Overview of data repositories - FSx for Lustre
Services or capabilities described in Amazon Web Services documentation might vary by Region. To see the differences applicable to the China Regions, see Getting Started with Amazon Web Services in China (PDF).

Overview of data repositories

When you use Amazon FSx for Lustre with data repositories, you can ingest and process large volumes of file data in a high-performance file system by using automatic import and import data repository tasks. At the same time, you can write results to your data repositories by using automatic export or export data repository tasks. With these features, you can restart your workload at any time using the latest data stored in your data repository.

Note

Data repository associations, automatic export, and support for multiple data repositories aren't available on FSx for Lustre 2.10 file systems or Scratch 1 file systems.

FSx for Lustre is deeply integrated with Amazon S3. This integration means that you can seamlessly access the objects stored in your Amazon S3 buckets from applications that mount your FSx for Lustre file system. You can also run your compute-intensive workloads on Amazon EC2 instances in the Amazon Web Services Cloud and export the results to your data repository after your workload is complete.

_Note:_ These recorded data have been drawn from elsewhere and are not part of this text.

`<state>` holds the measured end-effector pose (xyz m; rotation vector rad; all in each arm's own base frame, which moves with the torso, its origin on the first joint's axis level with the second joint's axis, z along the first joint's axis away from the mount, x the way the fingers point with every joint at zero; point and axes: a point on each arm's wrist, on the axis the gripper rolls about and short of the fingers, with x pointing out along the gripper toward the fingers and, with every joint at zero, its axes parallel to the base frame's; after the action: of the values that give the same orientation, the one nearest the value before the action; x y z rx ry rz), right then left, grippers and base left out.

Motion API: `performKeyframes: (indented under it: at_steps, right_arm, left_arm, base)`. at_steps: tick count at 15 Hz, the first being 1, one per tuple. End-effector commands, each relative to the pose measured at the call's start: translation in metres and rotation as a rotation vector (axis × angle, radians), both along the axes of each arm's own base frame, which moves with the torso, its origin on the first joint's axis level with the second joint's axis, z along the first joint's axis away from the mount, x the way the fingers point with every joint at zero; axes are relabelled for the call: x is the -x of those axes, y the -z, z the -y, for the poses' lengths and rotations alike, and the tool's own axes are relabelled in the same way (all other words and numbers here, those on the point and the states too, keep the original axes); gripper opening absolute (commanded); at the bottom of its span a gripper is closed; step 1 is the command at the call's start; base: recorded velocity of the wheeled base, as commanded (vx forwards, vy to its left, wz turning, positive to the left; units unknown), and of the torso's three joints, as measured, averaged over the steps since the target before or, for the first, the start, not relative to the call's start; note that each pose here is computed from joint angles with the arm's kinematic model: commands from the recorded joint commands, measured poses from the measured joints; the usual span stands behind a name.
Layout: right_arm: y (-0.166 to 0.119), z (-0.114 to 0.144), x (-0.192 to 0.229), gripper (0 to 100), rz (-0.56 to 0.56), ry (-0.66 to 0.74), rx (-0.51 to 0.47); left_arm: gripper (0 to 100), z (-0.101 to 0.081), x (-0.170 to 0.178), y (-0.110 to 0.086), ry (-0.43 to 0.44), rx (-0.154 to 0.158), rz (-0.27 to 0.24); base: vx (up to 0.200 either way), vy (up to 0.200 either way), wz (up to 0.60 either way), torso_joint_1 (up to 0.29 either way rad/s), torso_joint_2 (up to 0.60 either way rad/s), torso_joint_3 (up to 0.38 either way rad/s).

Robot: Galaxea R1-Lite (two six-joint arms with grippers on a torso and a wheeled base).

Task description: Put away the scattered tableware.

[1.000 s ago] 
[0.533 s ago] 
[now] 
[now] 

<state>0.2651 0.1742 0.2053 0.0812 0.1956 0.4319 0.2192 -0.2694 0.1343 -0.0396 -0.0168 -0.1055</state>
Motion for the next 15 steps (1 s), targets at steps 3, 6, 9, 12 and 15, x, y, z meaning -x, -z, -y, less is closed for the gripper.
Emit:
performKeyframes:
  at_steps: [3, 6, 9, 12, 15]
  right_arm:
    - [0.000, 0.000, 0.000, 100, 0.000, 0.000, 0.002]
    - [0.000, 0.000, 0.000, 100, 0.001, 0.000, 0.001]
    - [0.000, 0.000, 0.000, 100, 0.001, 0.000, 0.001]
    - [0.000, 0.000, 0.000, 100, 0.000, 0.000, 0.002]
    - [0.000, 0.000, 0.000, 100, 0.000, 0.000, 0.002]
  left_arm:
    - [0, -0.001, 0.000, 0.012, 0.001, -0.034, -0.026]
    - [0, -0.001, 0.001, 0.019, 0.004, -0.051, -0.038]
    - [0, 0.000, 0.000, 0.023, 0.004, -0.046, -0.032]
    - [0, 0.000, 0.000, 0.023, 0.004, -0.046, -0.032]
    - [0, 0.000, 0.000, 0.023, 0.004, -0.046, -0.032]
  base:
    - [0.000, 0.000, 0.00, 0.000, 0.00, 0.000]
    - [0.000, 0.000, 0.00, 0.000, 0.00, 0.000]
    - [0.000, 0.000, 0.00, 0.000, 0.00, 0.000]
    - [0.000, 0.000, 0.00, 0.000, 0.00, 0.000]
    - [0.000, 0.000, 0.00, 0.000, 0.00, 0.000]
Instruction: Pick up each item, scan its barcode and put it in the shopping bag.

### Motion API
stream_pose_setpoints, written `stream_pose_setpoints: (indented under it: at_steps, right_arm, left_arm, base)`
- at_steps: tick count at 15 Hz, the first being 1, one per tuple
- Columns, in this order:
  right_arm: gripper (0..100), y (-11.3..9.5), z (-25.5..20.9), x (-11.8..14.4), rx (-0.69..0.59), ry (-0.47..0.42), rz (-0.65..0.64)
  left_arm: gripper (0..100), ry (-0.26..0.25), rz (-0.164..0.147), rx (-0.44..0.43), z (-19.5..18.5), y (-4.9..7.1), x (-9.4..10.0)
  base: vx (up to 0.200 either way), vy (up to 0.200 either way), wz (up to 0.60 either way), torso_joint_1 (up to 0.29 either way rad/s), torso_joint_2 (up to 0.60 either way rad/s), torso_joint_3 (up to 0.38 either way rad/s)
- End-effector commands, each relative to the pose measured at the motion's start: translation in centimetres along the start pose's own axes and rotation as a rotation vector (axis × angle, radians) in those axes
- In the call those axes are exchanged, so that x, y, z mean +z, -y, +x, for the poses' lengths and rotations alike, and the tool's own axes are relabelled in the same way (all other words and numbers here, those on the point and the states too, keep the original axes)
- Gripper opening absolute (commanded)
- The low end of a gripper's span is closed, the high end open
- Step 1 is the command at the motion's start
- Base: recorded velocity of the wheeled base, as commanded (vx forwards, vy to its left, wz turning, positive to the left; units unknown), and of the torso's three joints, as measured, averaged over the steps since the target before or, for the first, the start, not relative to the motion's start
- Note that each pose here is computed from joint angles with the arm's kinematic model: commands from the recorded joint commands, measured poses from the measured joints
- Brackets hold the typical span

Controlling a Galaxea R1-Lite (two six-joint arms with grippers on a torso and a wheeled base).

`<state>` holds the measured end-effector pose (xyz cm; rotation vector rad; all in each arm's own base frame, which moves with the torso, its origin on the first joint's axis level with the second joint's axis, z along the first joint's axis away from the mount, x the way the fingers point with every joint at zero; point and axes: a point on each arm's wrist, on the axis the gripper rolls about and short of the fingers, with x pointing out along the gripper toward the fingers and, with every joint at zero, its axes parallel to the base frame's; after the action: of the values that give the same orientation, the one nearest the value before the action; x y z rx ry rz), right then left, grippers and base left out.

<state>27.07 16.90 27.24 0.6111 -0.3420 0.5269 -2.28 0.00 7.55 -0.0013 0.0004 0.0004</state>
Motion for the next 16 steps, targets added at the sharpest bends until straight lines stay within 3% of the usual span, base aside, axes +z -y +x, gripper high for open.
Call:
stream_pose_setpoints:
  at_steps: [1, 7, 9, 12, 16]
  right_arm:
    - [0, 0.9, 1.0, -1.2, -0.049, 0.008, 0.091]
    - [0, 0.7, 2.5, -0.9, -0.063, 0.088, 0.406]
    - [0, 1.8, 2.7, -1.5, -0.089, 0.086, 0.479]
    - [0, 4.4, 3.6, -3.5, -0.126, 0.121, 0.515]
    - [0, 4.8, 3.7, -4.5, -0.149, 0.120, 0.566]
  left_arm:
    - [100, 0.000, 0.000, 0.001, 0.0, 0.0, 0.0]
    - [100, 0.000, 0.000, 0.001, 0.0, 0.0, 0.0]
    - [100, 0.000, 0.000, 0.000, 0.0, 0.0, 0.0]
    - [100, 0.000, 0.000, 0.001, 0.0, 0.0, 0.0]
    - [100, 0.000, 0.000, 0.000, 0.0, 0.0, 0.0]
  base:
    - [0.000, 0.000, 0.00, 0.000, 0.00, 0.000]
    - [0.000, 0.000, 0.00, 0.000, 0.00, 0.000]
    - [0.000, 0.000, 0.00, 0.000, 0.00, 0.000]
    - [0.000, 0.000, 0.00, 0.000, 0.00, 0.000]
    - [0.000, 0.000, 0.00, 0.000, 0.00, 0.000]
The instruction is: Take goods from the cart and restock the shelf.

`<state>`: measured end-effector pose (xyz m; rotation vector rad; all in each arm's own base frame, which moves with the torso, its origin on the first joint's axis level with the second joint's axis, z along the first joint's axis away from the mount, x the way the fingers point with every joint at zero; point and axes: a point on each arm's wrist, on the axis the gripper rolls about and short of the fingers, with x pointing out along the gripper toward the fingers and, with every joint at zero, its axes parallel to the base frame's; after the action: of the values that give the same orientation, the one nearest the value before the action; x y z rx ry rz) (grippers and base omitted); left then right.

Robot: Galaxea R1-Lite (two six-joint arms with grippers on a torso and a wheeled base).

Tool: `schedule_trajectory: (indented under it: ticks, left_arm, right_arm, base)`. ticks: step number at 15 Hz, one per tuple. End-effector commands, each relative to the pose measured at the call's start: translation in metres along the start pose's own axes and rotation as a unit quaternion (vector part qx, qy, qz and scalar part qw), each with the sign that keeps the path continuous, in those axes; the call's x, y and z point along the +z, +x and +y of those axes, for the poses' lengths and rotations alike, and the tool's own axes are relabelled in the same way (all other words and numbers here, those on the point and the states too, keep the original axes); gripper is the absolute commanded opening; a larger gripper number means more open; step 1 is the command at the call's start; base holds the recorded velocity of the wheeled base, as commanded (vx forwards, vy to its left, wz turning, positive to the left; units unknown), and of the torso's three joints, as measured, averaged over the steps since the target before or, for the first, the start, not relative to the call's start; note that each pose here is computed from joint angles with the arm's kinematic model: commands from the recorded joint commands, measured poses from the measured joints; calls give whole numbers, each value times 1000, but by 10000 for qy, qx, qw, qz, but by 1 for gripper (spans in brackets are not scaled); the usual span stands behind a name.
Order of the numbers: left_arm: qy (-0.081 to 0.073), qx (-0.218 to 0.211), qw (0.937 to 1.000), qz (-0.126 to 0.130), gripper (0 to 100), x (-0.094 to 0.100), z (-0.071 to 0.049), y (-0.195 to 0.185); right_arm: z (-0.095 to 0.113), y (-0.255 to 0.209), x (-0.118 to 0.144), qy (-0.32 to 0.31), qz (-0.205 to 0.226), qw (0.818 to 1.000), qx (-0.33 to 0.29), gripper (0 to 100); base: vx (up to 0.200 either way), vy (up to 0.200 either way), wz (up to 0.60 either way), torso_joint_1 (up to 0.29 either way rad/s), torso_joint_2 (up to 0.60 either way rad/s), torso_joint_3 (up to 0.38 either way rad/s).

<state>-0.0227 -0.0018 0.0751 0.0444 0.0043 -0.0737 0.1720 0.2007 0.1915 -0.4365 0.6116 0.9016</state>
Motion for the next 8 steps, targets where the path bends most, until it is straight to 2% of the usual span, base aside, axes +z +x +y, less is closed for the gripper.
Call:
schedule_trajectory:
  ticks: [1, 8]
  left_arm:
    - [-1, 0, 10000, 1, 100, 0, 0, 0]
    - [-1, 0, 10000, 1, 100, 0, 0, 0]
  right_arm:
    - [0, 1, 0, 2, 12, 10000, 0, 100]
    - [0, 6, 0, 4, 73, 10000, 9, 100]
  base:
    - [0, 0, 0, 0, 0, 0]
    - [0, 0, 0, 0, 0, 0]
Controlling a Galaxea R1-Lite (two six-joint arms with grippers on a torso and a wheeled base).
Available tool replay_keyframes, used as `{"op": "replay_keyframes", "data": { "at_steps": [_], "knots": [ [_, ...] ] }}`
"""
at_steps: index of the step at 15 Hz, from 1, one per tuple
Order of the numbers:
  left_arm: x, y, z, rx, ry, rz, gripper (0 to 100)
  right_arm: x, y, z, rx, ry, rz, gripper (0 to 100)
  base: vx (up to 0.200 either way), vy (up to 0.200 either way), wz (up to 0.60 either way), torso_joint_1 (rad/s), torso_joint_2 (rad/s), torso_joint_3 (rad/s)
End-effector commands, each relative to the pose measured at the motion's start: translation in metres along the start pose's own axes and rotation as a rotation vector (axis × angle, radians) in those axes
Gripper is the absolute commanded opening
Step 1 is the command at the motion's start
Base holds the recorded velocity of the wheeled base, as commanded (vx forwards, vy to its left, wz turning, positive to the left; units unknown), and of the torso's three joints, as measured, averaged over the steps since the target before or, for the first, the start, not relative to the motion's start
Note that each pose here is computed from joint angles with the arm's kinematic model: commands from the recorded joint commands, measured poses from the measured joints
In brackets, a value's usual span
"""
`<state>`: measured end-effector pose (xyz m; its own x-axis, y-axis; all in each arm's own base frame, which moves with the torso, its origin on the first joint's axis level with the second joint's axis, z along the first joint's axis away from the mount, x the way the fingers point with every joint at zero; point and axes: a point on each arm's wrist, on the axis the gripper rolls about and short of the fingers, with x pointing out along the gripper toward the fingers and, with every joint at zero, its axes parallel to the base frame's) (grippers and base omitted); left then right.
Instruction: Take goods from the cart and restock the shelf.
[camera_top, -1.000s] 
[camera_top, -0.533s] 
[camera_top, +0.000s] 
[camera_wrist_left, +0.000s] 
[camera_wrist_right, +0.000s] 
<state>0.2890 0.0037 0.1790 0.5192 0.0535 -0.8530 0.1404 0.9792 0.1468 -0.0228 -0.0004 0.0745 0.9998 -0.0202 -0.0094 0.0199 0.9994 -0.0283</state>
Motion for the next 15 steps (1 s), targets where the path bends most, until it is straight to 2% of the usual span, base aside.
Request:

In order to access objects in the Amazon S3 data repository as files and directories on the file system, file and directory metadata must be loaded into the file system. You can load metadata from a linked data repository when you create a data repository association.

Additionally you can import file and directory metadata from your linked data repositories to the file system using automatic import or using an import data repository task. When you turn on automatic import for a data repository association, your file system automatically imports file metadata as files are created, modified, and/or deleted in the S3 data repository. Alternatively, you can import metadata for new or changed files and directories using an import data repository task.

Note

Automatic import and import data repository tasks can be used simultaneously on a file system.

You can also export files and their associated metadata in your file system to your data repository using automatic export or using an export data repository task. When you turn on automatic export on a data repository association, your file system automatically exports file data and metadata as files are created, modified, or deleted. Alternatively, you can export files or directories using an export data repository task. When you use an export data repository task, file data and metadata that were created or modified since the last such task are exported.

Note
  • Automatic export and export data repository tasks can't be used simultaneously on a file system.

  • Data repository associations only export regular files, symlinks and directories. This means all the other type of files (FIFO special, block special, character special, and socket) won't be exported as part of the export processes like automatic export and export data repository tasks.

FSx for Lustre also supports cloud bursting workloads with on-premises file systems by enabling you to copy data from on-premises clients using Amazon Direct Connect or VPN.

Important

If you have linked one or more FSx for Lustre file systems to a data repository on Amazon S3, don't delete the Amazon S3 bucket until you have deleted or unlinked all linked file systems.